Before I ask my next set of questions, I want to turn this piece from general to personal. My husband is searching for work right now. He is a licensed, Professional Engineer with years of experience. Like so many of us, his career hasn’t followed a straight line. His areas of focus have changed over time. Fundamentally, he is one of the smartest people I have ever met. He’s a problem solver, and the harder the challenge in front of him, the more determined he is to solve it. Anyone who has worked with him knows that he’s not shy to seek help when he needs it and produces quality, detailed results.
A couple of years ago he brought together his years of experience from various jobs and started his own consulting business called Adaptor Analytix. He actively sought short and long-term contracts and was very successful at doing so. But then the world faced a global pandemic, and his most recent contract suddenly ended a few weeks ago. What seemed easy last year – to secure a new contract – became impossible.
What you plan for doesn’t always happen, and you may face variables that are out of your control. That’s the case when one wants – and needs to “search and secure” a job. Or contract. Or any other kind of employment. My husband had an open mind a few weeks ago when he started his most recent search. He applied to postings online, spoke with recruiters, connected with people in his network. The early conversations are always positive and hopeful.
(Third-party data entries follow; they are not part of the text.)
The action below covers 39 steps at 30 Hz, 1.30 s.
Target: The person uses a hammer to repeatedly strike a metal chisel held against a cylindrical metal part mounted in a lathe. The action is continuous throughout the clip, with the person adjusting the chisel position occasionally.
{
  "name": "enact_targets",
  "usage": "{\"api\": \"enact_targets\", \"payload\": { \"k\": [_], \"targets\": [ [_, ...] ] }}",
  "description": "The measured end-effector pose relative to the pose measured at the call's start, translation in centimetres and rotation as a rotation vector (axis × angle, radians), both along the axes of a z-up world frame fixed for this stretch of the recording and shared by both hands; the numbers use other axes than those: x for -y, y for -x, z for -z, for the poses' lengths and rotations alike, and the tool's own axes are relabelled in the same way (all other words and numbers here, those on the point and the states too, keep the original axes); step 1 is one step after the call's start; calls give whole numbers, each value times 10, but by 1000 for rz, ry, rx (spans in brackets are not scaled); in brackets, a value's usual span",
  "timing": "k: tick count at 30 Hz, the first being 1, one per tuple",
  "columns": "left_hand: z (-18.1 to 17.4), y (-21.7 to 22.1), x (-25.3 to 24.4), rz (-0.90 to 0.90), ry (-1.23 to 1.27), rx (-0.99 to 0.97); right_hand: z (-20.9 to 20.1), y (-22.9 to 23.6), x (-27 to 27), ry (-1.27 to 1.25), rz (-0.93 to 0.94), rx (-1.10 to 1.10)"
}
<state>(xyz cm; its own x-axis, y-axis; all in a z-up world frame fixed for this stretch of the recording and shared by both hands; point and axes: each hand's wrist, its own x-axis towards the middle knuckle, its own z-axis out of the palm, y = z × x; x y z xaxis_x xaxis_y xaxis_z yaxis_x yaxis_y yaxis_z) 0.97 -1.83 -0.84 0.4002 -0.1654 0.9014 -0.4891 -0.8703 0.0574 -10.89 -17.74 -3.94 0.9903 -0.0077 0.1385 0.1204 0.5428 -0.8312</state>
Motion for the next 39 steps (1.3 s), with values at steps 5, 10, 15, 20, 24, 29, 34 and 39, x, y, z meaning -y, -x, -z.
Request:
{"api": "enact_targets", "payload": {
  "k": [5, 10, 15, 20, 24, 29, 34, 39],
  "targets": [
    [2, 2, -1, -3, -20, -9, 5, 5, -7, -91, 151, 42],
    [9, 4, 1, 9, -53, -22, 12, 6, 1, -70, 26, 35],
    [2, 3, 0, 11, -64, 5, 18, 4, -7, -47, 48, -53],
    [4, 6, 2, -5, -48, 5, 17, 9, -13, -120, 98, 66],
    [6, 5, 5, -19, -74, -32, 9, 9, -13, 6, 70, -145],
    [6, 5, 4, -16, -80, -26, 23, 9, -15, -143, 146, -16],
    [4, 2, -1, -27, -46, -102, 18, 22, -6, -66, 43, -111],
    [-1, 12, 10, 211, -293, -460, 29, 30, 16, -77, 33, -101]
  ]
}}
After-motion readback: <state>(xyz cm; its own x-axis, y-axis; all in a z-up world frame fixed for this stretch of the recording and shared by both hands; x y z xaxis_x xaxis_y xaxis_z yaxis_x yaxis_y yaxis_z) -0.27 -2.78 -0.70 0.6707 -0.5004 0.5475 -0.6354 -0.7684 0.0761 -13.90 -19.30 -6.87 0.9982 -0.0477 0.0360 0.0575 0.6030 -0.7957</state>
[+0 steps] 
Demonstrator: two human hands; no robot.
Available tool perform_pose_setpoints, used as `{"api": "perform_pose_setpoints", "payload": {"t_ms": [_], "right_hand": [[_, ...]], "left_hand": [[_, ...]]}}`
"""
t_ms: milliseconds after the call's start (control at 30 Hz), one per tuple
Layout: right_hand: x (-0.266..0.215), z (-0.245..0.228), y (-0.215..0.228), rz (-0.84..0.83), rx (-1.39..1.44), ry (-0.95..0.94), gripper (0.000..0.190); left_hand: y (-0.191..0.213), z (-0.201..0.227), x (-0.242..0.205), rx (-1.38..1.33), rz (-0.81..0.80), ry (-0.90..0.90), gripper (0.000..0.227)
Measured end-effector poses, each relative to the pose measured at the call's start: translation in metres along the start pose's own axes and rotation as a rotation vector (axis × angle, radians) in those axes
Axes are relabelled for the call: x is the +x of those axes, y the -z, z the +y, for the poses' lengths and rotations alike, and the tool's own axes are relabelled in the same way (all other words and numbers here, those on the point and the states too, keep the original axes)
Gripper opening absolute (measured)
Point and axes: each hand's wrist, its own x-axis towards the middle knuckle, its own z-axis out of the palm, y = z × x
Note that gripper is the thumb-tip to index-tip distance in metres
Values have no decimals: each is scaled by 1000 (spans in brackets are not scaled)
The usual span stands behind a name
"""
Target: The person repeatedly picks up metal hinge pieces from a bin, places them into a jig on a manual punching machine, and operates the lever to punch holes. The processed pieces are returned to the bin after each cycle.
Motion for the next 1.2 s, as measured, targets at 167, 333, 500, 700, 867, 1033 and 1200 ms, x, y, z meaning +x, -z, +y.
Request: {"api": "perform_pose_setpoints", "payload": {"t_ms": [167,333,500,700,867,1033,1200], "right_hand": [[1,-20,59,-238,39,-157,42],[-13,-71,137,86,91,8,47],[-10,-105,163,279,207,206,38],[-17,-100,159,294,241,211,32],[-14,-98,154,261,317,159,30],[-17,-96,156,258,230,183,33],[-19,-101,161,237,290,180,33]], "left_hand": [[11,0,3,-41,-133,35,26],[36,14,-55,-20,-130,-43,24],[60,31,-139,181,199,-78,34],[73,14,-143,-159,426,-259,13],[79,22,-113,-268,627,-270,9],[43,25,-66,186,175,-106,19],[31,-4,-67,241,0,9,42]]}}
But through no fault of his – or his many wonderful contacts who have been so kind – most paths have led to a dead end.
So, back to my next set of questions. Is there a formula? Are there do’s and don’ts? Do you email the person who interviewed you? And if so, when? What do you say? Do you call them if you don’t hear back? And speaking of which, if someone interviews me, why don’t they email or call me, no matter what? Is it normal to be interviewed by a company two or three times then never hear back? How do you get noticed amongst a pile of 200 resumes? Does knowing someone inside help? What’s a reasonable amount of time to wait before you just give up on what you thought was a real spark but whose potential flame is just smouldering?
A hiring manager is a busy person. I know this – I’ve been that person too! You have to do your busy, full-time job, and in between find the time and headspace to read resumes, interview candidates and make decisions. You fit this in when you can, and it can take weeks, or sometimes months. Even if you know you need to fill that position soon, you perceive time differently than the person who wants that job you posted. Waiting a day or a week for that call back from the hiring manager is emotionally draining and painful.
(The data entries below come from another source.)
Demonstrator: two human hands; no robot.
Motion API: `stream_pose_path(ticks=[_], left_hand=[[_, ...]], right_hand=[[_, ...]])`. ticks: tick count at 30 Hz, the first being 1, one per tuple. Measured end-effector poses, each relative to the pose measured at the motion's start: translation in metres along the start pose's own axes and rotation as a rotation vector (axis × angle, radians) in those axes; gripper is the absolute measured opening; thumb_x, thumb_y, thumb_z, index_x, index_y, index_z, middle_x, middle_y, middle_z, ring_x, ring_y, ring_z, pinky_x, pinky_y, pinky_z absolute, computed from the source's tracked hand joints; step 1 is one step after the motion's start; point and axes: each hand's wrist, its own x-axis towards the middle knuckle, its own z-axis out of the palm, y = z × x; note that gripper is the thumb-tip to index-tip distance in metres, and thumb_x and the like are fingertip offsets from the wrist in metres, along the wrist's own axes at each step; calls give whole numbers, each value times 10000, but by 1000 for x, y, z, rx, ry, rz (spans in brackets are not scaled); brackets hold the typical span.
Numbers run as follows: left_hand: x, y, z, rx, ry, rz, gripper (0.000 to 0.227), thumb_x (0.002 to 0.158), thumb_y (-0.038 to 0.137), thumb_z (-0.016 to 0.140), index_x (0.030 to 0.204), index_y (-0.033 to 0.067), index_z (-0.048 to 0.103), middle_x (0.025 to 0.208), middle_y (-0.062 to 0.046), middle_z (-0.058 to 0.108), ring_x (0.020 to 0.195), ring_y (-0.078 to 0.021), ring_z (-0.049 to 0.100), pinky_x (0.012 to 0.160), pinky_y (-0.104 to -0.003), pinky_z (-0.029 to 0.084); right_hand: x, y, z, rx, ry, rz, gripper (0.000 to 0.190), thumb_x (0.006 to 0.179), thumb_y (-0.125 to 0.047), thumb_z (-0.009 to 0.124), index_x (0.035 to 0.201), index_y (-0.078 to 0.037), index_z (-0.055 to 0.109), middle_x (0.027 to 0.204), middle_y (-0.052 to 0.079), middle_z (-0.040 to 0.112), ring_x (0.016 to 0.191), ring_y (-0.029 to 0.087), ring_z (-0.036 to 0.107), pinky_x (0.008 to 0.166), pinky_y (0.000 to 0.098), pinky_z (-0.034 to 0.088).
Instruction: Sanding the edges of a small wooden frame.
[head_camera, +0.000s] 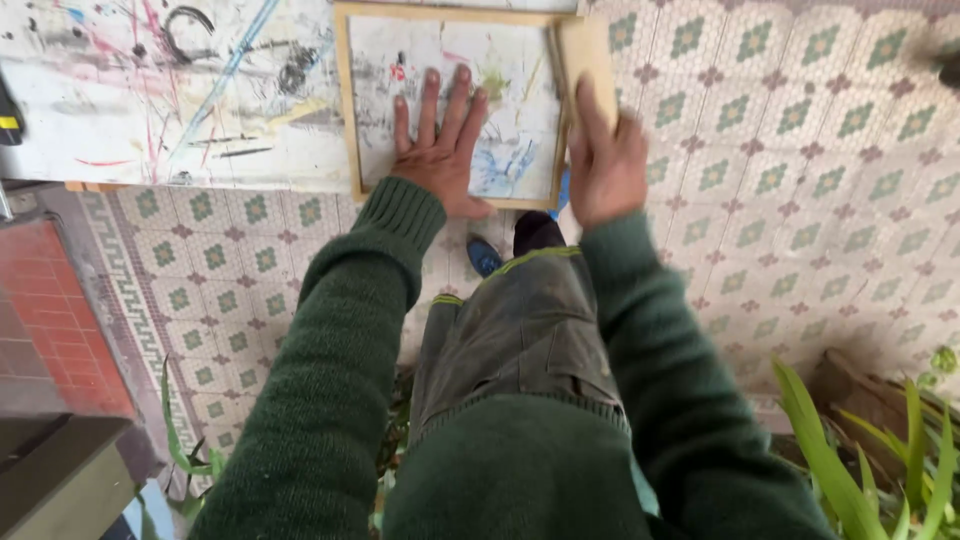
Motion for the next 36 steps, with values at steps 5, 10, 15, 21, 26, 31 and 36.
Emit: stream_pose_path(ticks=[5, 10, 15, 21, 26, 31, 36], left_hand=[[13, -2, -15, 7, 74, -9, 1529, 524, 715, 890, 1669, 133, 61, 1719, -110, -121, 1562, -433, -137, 1198, -748, -42], [10, 11, -22, -11, -15, -22, 1545, 512, 703, 889, 1664, 132, 33, 1719, -115, -121, 1562, -428, -150, 1206, -737, -41], [4, 2, -11, -16, 90, 39, 1542, 536, 701, 899, 1668, 108, 36, 1722, -138, -109, 1557, -439, -138, 1201, -745, -24], [1, 11, -23, -24, -54, -73, 1515, 507, 661, 904, 1659, 154, 60, 1727, -96, -100, 1578, -395, -123, 1226, -716, -37], [5, 6, -20, -49, 44, -20, 1529, 510, 673, 907, 1666, 136, 64, 1721, -117, -100, 1570, -416, -124, 1217, -725, -30], [9, 2, -23, -19, 88, 10, 1513, 548, 696, 902, 1672, 129, 62, 1726, -117, -96, 1567, -421, -127, 1198, -747, -33], [0, 10, -16, -34, 14, -26, 1522, 504, 677, 902, 1673, 154, 79, 1731, -107, -88, 1575, -413, -110, 1217, -719, -30]], right_hand=[[-111, 5, 6, -22, -4, 14, 482, 1043, -186, 606, 1519, -234, 543, 1237, 262, 600, 1088, 396, 594, 931, 489, 522], [-5, 8, -8, 29, 54, -66, 489, 1097, -160, 608, 1574, -199, 504, 1203, 238, 606, 1047, 407, 579, 907, 490, 522], [-49, 4, -5, 50, -25, -14, 523, 1074, -112, 610, 1584, -161, 501, 1189, 246, 599, 1036, 403, 579, 911, 484, 507], [-88, 17, 0, -100, -23, -64, 488, 1022, -130, 637, 1500, -209, 585, 1267, 282, 606, 1118, 426, 599, 941, 472, 527], [21, 14, -4, 35, -51, 22, 484, 1087, -143, 606, 1563, -136, 522, 1136, 275, 604, 988, 396, 599, 863, 467, 529], [-102, 9, 3, -63, 28, -117, 523, 1046, -95, 576, 1562, -112, 491, 1349, 300, 564, 1184, 449, 568, 1016, 506, 501], [-52, -2, -11, 62, 32, -102, 481, 1068, -96, 578, 1542, -152, 523, 1331, 279, 569, 1164, 434, 569, 1006, 482, 505]])
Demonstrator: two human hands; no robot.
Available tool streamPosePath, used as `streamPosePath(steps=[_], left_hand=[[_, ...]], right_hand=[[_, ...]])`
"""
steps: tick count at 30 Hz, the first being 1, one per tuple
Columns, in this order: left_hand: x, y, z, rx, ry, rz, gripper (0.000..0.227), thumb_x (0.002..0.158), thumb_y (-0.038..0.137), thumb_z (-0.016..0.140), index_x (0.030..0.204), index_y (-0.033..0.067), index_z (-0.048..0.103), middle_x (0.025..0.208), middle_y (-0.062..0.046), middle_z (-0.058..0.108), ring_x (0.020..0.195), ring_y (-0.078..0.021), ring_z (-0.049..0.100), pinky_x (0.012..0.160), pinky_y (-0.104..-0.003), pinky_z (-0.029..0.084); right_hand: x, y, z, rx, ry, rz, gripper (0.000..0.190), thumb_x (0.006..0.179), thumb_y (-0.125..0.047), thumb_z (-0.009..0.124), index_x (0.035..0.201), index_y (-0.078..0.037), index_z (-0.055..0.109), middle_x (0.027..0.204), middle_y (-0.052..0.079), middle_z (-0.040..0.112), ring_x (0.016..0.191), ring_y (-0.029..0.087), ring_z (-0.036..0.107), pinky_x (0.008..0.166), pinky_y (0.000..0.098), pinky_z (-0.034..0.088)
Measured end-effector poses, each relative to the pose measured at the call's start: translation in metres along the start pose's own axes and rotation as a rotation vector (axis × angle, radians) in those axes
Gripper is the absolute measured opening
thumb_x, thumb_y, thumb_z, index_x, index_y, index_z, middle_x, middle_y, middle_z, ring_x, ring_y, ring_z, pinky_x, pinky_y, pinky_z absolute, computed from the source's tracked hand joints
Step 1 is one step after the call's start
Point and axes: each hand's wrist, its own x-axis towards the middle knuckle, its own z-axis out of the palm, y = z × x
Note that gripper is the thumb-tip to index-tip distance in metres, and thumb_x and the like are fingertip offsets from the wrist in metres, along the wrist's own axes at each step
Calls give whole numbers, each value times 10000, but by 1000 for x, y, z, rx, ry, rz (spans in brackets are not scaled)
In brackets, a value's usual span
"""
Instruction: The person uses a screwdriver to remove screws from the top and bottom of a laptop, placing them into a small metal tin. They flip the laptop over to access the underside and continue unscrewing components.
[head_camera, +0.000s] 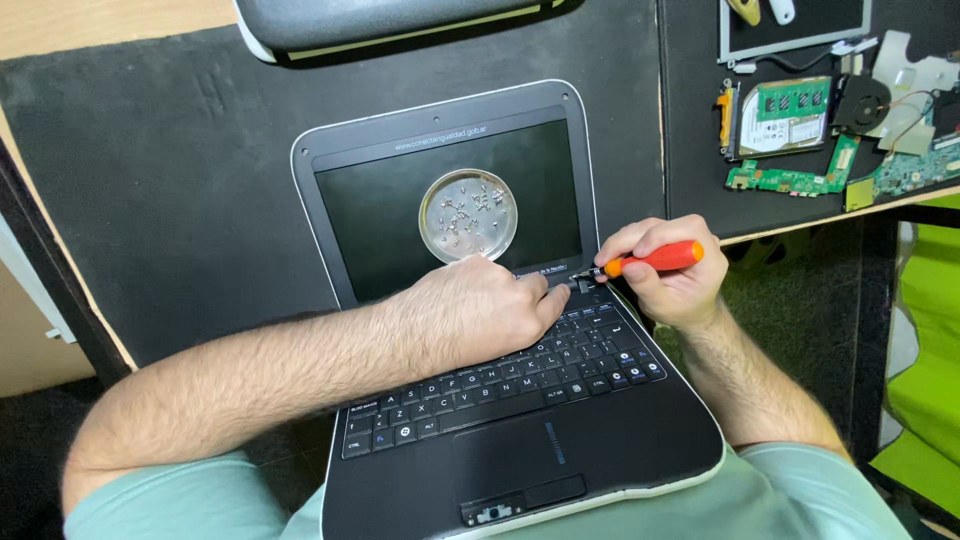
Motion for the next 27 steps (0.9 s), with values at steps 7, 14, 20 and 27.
streamPosePath(steps=[7,14,20,27], left_hand=[[4,-4,-11,3,-34,-27,340,1044,11,763,1380,10,813,950,-136,856,727,-351,899,596,-482,731],[4,-5,-1,49,-23,-19,371,1040,1,762,1410,16,793,921,-140,834,724,-338,898,599,-478,731],[7,-3,2,0,21,-15,353,1058,-4,728,1406,12,787,921,-149,835,718,-373,893,605,-511,724],[13,-3,17,54,-103,-31,298,1061,23,796,1352,77,760,839,-48,770,559,-321,792,422,-543,624]], right_hand=[[6,0,-1,-36,-58,-29,279,1184,-144,809,1092,-15,580,864,259,849,591,275,739,616,392,646],[7,-4,0,-55,-105,-46,255,1158,-100,828,1068,-11,607,881,253,872,594,290,758,631,429,666],[41,-56,-10,-334,-327,-11,179,1055,-100,947,1066,-82,769,992,138,903,771,343,850,723,474,699],[93,-123,-10,-852,-964,45,270,1119,-220,818,1228,-10,689,1335,178,747,980,342,814,891,510,722]])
Every hour that goes by, the person looking to secure a job questions themselves, their behavior and their actions. Did I say the right (or wrong) things in my interview? Should I have sent a thank you email the day before? Should I have told the hiring manager about that story? How do I follow up? Which is more important to this person – my skills and experience, or my personality and how I’d fit on the team?
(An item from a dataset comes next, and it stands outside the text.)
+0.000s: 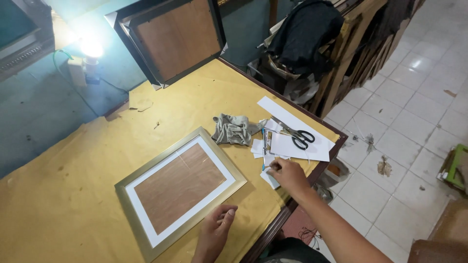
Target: Cleaning a picture frame and then applying protective paper corners to it using a cloth and a small hand tool.
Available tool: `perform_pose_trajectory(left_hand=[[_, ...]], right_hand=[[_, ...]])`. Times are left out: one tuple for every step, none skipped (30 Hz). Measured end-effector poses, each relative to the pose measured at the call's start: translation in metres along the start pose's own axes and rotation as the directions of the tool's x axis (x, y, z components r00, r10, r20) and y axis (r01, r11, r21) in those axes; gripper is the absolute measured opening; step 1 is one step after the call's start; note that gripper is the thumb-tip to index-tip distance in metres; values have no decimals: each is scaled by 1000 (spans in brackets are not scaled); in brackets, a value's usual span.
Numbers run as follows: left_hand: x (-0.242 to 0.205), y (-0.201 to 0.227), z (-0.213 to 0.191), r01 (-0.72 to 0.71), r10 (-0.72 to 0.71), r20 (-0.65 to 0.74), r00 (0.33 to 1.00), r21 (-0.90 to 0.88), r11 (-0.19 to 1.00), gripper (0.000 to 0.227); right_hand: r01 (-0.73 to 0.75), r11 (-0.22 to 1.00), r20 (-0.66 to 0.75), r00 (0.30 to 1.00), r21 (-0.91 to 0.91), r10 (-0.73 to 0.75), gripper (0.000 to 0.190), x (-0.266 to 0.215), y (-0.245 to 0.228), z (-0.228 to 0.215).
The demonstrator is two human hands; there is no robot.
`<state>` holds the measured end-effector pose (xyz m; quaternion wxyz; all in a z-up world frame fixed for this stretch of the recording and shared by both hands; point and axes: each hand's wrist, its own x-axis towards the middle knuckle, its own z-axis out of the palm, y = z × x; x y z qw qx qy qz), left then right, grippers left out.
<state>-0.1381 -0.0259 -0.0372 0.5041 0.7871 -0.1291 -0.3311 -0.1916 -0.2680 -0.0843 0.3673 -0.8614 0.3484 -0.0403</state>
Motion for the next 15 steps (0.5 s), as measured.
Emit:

I admit I am feeling anxious as I write. This post is quite different than my gentle musings of the last few weeks. I am watching my spouse feeling despaired and more vulnerable than ever, and I just want to help him. I guess I’m desperate for some insights into this process. I know that there are no easy answers. There is no simple single path to the search and secure process in the job market. But maybe writing about it, asking the questions, will get us talking. I am naturally an optimist, and I know that good things are just around the corner for my husband – and so many other people searching for that next great opportunity.